Records to process: Begin

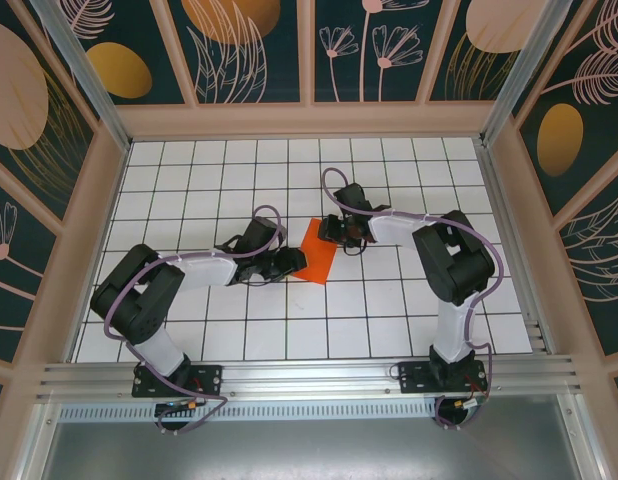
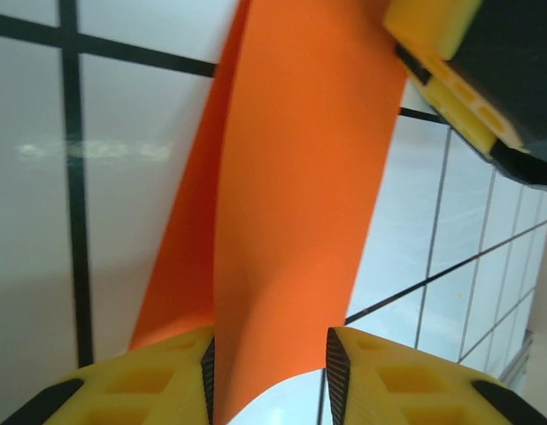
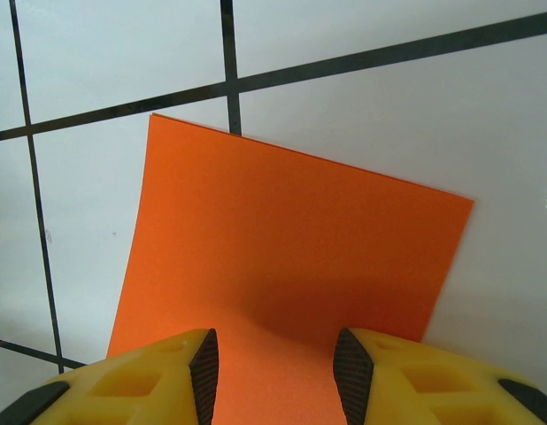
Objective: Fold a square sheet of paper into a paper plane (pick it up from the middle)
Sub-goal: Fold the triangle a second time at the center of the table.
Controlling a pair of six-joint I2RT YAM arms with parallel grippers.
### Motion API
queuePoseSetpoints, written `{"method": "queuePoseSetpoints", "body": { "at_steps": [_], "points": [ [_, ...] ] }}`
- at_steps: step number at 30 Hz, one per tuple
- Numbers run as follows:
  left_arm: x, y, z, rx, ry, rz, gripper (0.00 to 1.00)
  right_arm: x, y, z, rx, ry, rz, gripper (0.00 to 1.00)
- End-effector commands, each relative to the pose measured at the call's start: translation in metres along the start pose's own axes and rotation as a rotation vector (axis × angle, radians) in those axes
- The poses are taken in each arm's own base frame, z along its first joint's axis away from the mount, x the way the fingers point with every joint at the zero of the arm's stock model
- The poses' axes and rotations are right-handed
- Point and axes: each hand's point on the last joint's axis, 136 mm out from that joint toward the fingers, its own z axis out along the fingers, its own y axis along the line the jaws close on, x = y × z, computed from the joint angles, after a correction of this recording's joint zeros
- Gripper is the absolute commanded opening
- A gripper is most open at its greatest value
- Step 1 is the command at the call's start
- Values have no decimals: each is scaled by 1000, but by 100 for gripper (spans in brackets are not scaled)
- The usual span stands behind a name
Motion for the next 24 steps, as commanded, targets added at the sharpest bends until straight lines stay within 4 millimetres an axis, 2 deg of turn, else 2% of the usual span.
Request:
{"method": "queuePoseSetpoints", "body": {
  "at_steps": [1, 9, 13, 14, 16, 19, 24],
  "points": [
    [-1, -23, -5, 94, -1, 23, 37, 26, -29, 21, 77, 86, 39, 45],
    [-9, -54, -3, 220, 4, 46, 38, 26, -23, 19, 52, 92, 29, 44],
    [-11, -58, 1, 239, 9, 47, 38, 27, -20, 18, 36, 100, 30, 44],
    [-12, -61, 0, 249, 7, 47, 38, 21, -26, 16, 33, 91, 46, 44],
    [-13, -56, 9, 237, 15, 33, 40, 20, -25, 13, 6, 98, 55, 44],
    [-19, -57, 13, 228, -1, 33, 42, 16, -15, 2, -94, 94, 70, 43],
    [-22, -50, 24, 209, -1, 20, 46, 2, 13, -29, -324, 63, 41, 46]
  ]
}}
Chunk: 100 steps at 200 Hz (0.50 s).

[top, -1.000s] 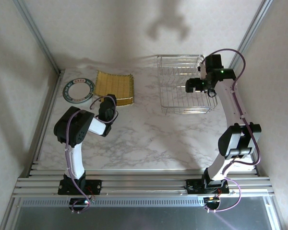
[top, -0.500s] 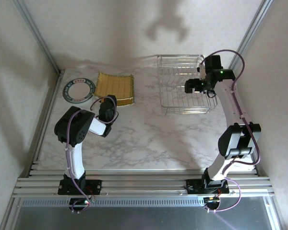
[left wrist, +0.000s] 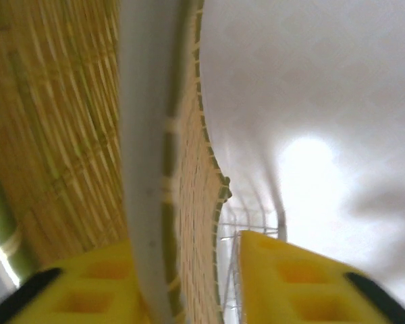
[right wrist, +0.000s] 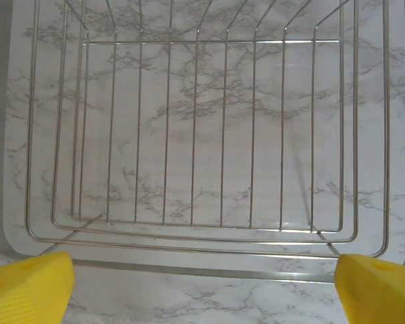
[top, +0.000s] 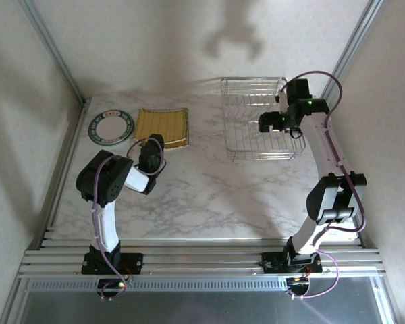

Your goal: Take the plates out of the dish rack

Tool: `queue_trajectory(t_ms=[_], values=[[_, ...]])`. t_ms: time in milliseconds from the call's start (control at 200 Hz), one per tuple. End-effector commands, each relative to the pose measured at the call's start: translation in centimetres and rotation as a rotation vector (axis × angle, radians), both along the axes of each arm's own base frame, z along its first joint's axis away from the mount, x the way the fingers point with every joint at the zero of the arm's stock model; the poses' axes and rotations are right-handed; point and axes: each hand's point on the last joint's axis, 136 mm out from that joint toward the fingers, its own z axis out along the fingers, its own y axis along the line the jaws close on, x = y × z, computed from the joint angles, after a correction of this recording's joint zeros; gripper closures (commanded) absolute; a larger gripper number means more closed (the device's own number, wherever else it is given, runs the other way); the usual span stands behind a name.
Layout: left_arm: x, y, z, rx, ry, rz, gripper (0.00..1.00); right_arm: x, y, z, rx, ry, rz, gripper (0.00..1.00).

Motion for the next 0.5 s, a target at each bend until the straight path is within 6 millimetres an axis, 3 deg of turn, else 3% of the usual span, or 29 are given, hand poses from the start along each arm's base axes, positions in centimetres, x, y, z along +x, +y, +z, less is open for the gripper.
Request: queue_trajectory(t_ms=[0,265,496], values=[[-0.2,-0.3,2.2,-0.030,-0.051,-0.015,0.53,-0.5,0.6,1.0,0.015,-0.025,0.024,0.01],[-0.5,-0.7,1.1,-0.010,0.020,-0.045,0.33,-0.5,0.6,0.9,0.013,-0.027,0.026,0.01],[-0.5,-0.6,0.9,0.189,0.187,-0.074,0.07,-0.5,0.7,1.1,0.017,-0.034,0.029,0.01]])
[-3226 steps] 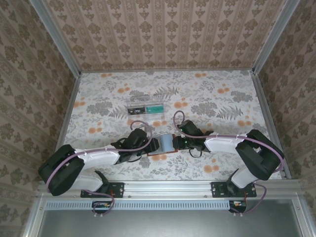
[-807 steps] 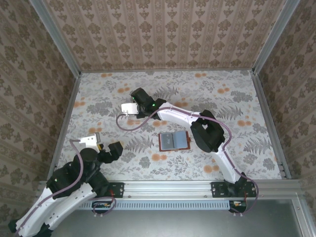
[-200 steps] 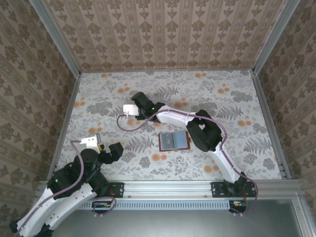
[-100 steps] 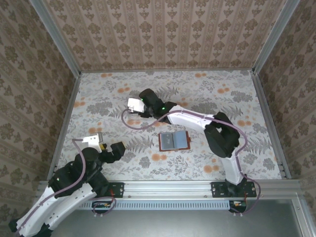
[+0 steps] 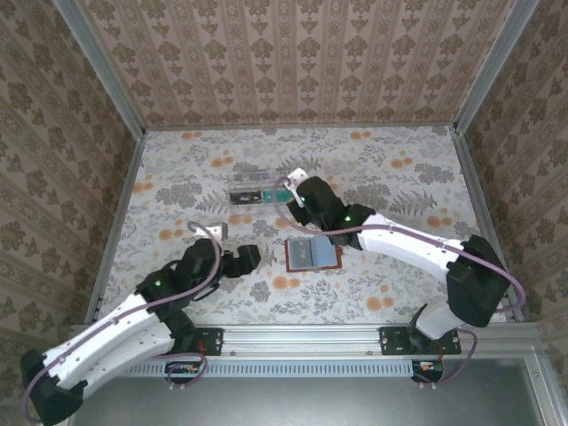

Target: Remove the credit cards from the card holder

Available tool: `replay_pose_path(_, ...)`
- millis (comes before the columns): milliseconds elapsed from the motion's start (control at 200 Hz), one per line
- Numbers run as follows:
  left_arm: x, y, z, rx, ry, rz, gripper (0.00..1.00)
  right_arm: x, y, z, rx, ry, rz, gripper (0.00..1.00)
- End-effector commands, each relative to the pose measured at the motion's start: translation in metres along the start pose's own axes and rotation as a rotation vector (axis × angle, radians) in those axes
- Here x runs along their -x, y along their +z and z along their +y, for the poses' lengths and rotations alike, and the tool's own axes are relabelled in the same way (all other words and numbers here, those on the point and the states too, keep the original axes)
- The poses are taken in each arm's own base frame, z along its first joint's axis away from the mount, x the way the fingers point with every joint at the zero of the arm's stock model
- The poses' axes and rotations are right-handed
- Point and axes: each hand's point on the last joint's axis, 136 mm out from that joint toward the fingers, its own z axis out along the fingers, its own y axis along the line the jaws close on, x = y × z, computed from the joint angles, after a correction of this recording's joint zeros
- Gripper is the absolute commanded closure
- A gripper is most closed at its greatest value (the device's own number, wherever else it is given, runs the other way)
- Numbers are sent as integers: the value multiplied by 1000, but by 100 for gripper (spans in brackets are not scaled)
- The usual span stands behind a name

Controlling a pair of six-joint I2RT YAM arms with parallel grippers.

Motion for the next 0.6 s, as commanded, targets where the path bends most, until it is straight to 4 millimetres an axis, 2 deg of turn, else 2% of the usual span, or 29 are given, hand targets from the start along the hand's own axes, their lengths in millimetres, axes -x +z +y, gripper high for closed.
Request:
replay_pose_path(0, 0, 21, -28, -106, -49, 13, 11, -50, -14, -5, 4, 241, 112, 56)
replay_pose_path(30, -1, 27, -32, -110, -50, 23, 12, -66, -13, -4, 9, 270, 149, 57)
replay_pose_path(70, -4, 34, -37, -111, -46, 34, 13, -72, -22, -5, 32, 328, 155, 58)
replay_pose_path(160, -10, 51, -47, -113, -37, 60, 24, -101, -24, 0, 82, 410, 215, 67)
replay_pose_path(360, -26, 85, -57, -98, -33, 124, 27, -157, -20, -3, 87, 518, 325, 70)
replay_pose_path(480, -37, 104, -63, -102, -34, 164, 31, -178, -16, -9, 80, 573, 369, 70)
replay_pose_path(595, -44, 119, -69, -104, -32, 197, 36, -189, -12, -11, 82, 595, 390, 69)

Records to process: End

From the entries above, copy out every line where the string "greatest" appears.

*Solution to this problem*
- A gripper is most open at its greatest value
- A gripper is most closed at its greatest value (the device's own number, wherever else it is given, runs the other way)

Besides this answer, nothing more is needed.